Stored data
┌──
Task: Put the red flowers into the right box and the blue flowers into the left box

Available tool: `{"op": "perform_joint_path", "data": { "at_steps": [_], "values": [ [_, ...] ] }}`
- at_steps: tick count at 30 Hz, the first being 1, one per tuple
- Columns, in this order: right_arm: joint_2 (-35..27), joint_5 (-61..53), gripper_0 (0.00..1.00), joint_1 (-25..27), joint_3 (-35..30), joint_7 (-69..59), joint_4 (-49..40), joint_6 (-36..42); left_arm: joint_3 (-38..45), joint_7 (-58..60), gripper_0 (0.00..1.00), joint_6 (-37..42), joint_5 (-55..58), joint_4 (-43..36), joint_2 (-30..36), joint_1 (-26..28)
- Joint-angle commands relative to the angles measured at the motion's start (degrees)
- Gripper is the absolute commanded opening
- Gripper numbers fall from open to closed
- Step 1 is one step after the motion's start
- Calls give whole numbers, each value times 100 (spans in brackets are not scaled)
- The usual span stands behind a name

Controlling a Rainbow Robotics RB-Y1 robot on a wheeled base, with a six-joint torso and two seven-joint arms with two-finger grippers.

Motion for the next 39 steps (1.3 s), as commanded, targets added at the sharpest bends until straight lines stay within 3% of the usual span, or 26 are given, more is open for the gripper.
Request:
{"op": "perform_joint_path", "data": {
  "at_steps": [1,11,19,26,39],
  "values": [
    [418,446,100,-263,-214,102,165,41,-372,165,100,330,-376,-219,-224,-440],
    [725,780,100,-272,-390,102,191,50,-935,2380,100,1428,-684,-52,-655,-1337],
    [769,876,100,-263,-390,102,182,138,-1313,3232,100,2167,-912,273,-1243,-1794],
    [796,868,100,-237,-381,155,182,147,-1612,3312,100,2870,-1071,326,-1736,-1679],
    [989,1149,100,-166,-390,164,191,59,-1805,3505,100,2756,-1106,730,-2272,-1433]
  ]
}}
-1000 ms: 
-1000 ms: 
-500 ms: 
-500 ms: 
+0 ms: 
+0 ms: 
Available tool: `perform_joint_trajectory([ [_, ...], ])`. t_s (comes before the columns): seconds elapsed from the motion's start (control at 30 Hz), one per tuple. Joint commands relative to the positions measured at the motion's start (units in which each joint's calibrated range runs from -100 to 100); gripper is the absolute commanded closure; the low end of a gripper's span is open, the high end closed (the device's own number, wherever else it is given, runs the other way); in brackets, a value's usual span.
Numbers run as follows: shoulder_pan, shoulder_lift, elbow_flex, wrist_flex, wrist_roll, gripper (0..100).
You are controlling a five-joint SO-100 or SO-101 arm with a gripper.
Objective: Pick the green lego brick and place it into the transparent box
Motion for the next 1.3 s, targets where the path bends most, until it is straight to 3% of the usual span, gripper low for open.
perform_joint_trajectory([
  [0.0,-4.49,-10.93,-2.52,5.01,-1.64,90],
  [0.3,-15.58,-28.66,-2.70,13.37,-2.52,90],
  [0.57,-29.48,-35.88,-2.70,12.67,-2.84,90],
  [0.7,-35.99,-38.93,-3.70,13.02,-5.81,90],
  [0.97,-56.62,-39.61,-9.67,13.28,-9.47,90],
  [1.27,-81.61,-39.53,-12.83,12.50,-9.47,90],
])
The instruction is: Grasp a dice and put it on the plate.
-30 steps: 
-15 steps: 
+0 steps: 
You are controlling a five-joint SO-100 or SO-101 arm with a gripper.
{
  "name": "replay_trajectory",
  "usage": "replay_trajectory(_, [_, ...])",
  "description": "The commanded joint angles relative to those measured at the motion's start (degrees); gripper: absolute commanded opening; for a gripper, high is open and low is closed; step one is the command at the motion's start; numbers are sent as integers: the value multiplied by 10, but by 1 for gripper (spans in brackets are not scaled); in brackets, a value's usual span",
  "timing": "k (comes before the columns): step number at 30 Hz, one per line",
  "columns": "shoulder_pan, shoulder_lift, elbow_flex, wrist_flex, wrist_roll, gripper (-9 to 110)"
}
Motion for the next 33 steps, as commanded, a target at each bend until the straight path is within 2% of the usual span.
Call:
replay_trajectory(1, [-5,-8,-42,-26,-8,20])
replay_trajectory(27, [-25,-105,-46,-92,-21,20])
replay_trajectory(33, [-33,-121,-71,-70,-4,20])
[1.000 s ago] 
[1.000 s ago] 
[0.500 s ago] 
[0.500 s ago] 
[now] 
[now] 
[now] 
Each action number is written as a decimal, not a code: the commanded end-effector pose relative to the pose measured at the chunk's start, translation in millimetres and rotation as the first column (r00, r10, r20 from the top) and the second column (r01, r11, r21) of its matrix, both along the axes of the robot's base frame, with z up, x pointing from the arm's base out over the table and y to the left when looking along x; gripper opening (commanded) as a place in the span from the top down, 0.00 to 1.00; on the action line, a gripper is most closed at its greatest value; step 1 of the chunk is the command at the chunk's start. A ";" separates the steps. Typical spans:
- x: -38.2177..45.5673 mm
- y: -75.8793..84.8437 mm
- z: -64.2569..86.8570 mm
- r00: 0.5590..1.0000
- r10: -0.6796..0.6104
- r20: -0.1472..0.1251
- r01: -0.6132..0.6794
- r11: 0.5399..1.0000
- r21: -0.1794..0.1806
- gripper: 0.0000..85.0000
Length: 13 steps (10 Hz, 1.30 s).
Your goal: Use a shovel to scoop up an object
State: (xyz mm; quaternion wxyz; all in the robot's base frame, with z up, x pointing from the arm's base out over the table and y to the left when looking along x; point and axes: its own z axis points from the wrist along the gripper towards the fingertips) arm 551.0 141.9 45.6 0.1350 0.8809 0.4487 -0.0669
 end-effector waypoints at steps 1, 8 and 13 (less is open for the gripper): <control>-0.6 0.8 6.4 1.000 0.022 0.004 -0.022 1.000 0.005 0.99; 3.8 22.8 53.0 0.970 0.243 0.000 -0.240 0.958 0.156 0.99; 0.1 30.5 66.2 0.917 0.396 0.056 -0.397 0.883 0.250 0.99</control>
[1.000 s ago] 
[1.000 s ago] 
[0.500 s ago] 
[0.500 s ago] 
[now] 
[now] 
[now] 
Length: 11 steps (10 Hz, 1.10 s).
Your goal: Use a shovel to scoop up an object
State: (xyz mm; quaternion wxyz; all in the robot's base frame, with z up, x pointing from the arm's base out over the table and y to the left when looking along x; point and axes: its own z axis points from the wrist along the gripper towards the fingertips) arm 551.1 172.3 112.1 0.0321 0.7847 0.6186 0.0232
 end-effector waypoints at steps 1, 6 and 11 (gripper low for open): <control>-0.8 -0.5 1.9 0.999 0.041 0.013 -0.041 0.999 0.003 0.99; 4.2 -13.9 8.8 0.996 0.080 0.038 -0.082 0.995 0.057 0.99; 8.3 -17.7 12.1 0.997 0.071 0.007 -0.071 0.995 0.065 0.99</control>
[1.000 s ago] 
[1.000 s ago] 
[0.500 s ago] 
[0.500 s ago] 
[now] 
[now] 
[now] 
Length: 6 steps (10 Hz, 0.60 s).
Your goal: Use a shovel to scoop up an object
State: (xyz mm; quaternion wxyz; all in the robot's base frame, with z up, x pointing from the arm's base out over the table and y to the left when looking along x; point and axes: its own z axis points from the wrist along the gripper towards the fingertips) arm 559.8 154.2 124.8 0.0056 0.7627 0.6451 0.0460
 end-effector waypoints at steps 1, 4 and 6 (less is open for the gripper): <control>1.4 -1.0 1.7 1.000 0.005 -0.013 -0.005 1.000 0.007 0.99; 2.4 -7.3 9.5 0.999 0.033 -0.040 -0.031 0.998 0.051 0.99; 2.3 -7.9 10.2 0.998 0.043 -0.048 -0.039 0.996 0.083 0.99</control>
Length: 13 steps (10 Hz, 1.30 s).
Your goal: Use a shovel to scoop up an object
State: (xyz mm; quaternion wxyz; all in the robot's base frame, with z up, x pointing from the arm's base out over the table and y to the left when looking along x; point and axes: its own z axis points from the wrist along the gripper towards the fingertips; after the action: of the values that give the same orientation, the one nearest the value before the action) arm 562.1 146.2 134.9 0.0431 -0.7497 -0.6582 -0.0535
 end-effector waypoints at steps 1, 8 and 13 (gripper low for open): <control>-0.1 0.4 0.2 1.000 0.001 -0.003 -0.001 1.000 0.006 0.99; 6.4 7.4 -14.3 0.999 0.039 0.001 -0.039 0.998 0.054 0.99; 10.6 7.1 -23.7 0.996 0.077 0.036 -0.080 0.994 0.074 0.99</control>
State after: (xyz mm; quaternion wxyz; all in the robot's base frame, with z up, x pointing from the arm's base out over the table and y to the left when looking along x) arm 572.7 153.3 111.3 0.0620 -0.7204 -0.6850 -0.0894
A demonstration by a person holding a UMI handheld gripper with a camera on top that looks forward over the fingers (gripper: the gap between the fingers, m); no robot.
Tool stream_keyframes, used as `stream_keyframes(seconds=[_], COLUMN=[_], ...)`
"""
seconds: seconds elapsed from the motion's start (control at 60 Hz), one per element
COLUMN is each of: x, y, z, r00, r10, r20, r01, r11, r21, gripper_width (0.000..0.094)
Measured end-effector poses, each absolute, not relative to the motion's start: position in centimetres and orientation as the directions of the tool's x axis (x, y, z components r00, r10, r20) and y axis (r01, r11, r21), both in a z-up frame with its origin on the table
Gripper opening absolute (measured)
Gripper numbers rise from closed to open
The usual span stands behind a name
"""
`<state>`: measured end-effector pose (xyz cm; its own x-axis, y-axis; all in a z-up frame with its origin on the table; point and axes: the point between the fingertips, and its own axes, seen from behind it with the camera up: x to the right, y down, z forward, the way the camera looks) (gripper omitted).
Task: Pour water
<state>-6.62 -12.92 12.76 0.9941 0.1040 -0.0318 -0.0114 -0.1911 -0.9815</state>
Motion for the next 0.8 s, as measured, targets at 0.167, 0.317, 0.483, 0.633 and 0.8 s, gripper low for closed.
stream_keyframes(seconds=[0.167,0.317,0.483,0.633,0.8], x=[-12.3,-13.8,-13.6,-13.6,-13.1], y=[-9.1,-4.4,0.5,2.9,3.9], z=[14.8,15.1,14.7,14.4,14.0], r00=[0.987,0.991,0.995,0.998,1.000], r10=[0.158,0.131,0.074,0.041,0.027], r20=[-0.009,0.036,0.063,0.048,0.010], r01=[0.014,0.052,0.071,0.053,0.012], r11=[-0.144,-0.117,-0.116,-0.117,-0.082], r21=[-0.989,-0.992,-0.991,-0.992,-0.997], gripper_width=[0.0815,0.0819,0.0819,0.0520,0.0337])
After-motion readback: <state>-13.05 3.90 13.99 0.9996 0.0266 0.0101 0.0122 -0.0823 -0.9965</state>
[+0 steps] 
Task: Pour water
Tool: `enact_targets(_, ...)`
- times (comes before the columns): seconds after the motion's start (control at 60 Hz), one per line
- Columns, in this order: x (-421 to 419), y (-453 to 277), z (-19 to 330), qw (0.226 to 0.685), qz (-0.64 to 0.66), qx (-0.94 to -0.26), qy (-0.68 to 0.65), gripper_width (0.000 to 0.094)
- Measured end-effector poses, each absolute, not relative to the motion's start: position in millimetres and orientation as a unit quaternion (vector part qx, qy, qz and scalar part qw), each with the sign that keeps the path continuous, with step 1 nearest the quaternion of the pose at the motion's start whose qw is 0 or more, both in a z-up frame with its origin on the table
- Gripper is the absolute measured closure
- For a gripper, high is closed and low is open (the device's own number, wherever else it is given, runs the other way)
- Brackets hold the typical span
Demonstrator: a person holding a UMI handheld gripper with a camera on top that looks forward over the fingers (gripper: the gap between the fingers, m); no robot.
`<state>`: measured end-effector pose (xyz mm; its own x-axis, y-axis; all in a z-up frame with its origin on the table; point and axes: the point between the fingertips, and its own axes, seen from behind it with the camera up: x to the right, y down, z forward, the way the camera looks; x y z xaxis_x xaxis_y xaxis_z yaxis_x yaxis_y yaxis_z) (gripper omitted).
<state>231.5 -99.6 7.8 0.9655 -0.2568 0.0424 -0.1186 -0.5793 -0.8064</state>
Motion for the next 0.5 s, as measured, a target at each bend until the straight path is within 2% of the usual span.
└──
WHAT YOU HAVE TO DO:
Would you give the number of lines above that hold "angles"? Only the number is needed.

WRITTEN ANSWER:
2